* _PROBLEM DESCRIPTION_
Please write out exactly the lines of the data below from the line holding "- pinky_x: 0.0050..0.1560" through the line holding "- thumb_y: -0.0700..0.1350", and leave out the rest.

* _COLLECTED MATERIAL_
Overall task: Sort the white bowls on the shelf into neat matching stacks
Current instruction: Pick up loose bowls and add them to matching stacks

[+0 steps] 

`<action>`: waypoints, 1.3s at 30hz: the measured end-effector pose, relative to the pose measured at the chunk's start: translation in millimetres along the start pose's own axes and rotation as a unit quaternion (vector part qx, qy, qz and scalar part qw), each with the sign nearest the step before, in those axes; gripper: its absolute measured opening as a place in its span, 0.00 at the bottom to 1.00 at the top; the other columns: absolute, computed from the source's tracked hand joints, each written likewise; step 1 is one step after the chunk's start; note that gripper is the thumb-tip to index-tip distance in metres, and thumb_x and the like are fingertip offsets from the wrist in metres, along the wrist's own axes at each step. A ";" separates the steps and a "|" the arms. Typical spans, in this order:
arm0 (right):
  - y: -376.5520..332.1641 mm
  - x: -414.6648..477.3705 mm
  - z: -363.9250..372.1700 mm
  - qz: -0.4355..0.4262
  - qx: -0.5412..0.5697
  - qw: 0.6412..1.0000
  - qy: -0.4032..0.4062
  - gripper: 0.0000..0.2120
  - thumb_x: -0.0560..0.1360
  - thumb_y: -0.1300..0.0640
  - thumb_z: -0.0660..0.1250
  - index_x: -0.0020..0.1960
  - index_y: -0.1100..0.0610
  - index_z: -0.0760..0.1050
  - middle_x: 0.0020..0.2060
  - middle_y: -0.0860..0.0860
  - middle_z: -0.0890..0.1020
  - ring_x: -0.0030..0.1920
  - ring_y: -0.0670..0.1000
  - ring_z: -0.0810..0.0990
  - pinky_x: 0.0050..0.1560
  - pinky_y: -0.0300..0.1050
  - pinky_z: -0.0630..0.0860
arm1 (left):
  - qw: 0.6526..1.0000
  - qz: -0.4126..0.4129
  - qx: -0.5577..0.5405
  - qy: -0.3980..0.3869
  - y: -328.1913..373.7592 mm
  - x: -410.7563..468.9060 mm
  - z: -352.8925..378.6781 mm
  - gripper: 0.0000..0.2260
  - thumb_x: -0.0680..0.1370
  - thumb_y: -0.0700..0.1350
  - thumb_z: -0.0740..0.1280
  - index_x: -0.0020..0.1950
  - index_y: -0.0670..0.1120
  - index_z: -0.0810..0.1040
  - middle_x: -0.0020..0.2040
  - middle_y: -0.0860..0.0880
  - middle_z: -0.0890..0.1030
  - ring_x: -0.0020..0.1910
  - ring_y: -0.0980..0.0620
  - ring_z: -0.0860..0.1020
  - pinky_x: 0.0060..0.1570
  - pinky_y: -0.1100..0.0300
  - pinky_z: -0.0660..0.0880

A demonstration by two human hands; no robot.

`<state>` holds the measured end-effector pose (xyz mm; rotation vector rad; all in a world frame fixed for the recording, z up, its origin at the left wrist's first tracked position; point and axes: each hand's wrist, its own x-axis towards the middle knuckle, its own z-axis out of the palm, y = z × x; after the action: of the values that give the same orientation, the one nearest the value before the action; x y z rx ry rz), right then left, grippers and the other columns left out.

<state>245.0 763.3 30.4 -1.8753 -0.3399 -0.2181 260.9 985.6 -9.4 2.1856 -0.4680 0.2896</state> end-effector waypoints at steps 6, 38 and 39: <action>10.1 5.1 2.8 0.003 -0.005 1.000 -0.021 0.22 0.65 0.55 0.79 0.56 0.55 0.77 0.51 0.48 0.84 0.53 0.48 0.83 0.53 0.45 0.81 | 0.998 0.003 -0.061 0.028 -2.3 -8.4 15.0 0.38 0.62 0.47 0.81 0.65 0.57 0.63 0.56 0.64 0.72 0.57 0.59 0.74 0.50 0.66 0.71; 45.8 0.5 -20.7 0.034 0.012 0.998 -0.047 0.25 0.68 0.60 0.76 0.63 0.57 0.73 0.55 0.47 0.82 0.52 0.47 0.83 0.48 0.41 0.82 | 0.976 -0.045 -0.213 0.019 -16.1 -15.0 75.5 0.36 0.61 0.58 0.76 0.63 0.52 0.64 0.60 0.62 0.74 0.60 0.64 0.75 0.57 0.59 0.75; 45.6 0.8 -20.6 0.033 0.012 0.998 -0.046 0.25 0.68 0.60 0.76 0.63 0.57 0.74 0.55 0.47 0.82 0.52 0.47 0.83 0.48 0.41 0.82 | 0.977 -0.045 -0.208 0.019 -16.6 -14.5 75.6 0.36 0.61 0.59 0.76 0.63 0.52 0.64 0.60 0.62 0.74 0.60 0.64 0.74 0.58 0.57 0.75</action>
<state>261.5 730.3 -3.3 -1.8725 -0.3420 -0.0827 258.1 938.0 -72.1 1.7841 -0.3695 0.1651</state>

* _FINAL ANSWER_
  - pinky_x: 0.0050..0.1560
  - pinky_y: -0.0300..0.1050
  - pinky_z: -0.0630..0.0860
arm1 (left):
  - qw: 0.6526..1.0000
  - qz: -0.4126..0.4129
  - qx: -0.5577..0.5405
  - qy: -0.3980..0.3869
  - y: -328.1913..373.7592 mm
  - x: -410.7563..468.9060 mm
  - z: -352.8925..378.6781 mm
  - gripper: 0.0000..0.2260
  - thumb_x: -0.0680..0.1370
  - thumb_y: -0.0700..0.1350

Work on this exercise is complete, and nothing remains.